Definitely worth seeing on your own at home big screen.

–Kathy Borich
🥁🥁🥁🥁

Trailer

Film-Loving Foodie

The first part of Beirut takes place in 1972, when that city was at its prime, “the Paris of the Mideast, a bohemian destination on a par with Monaco,” as critic Richard Whittaker reminds us.  When U.S. diplomat Mason Skiles hosts a party at the U.S. embassy, you can almost smell the warm breeze, and the piquant aromas of the Lebanese delicacies floating by on silver trays. 

And Skiles is in his element, waxing eloquent of the delicate ethnic/political balance that simmers in the wind. He is not a politician, but a connoisseur describing what he loves, the people and politics of Beirut.  Too happy talking, in fact, to even sample the colorful array of dishes surrounding him.

Too bad he does not, as this evening will be the last happy one for a very, very long time.

Let’s enjoy a Lebanese dish for him.  I have chosen this delicious radish salad for those home gardeners out there.  This dependable root is easy to grow and quick to sprout even with our very cool, cool spring.

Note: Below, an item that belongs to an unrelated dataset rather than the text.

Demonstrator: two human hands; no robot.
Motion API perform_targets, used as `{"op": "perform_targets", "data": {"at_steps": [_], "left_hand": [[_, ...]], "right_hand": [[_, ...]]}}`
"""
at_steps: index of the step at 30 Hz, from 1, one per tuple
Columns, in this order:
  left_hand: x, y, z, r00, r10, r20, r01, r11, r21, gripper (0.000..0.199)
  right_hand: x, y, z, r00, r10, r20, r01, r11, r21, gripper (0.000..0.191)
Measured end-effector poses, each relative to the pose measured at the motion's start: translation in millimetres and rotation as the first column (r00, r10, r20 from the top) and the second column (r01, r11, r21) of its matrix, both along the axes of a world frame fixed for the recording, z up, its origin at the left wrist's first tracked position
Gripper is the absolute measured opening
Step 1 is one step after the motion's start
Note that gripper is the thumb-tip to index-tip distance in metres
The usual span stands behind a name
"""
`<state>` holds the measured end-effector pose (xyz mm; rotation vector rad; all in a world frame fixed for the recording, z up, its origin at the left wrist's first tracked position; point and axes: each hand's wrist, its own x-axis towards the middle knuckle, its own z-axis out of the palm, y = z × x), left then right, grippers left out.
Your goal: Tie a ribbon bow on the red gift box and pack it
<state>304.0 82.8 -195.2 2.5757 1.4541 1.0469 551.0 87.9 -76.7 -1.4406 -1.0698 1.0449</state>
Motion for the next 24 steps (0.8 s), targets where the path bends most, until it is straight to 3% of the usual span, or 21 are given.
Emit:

As they say in Beirut, Bil hana. 

Lebanese Radish Salad

Radish Salad.jpg
The simple combination of peppery radishes, toasted walnuts, and fresh mint is satisfying and somehow greater than the sum of its parts. It is prettiest when served immediately and tastes great with roasted meats and hearty grain salads. If you have leftovers, try tucking them into toasted pitas with a little goat cheese or feta.” - Nicholio

Ingredients

         1 cup walnut halves

         1 pound radishes, trimmed and sliced into thin rounds

         3 tablespoons extra-virgin olive oil

         2 teaspoons fresh lemon juice

          3/4 teaspoon kosher salt (such as Diamond Crystal(R))

         1/2 teaspoon honey

         20 fresh mint leaves

Directions

         1. Toast walnuts in a dry skillet over medium heat, shaking occasionally, until fragrant and a shade darker, 2 to 4 minutes.  Chop coarsely.

         2. Place radishes in a serving bowl.

         3. Whisk oil, lemon juice, salt, and honey in a small bowl until combined; drizzle over radish slices and toss to coat.

         4. Stack mint leaves, roll tightly, and slice crosswise into thin ribbons. Fold mint and walnuts into salad.